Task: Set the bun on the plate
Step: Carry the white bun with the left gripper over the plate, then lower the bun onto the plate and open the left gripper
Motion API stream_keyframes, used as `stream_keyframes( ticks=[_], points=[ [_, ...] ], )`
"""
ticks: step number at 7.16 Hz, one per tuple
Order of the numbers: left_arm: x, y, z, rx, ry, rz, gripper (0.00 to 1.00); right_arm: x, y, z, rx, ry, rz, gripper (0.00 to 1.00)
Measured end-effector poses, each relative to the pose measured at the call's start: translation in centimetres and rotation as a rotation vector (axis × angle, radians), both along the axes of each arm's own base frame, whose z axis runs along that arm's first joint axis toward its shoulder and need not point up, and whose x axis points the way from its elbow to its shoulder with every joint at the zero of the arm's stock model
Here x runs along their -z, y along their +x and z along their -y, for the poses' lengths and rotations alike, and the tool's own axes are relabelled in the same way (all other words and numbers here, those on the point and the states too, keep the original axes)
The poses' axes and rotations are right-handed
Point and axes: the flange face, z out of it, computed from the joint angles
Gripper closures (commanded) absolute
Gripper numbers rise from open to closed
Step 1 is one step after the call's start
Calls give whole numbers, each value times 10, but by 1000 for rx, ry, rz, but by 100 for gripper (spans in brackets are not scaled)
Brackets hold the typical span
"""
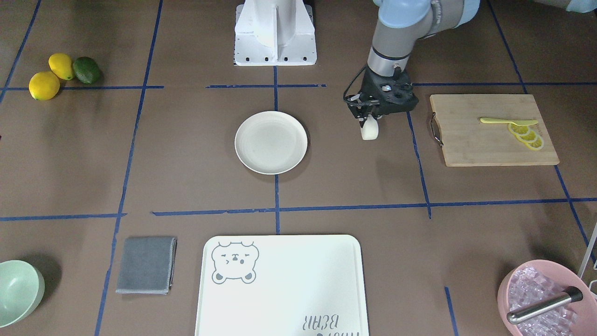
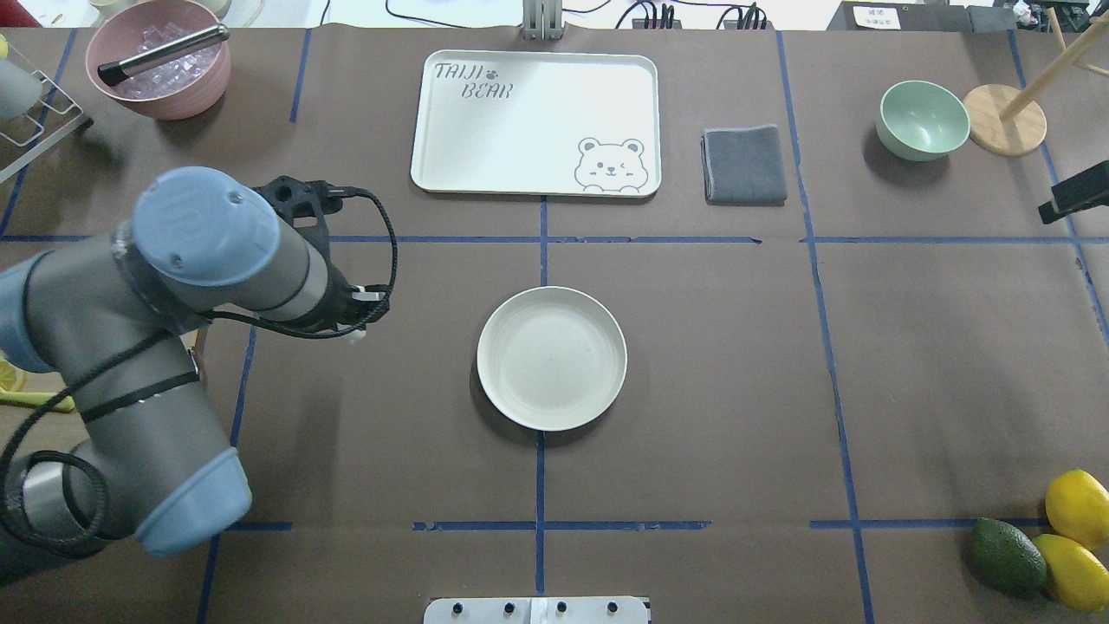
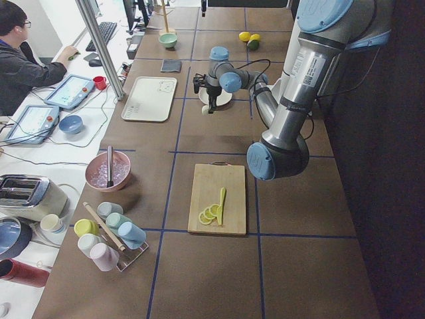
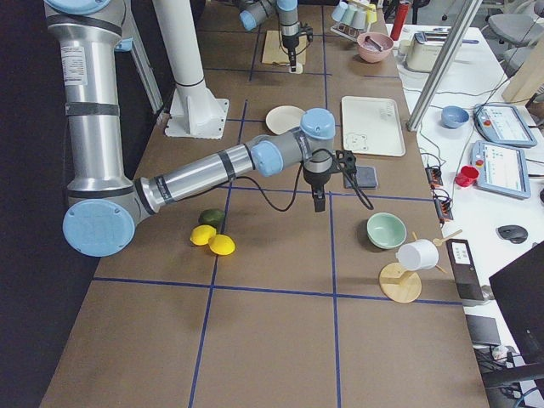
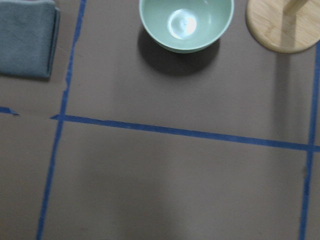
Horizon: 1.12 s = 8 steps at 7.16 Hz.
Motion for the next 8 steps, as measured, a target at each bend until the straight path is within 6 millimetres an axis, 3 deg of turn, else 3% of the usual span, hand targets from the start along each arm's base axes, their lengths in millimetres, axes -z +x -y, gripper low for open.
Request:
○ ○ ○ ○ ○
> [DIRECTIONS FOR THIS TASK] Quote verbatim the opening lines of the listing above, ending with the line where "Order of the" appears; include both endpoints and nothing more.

> [FINAL ANSWER]
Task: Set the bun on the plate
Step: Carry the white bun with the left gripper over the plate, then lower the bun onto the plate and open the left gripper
Motion API stream_keyframes, used as `stream_keyframes( ticks=[_], points=[ [_, ...] ], )`
"""
ticks: step number at 7.16 Hz, one per tuple
Order of the numbers: left_arm: x, y, z, rx, ry, rz, gripper (0.00 to 1.00); right_arm: x, y, z, rx, ry, rz, gripper (0.00 to 1.00)

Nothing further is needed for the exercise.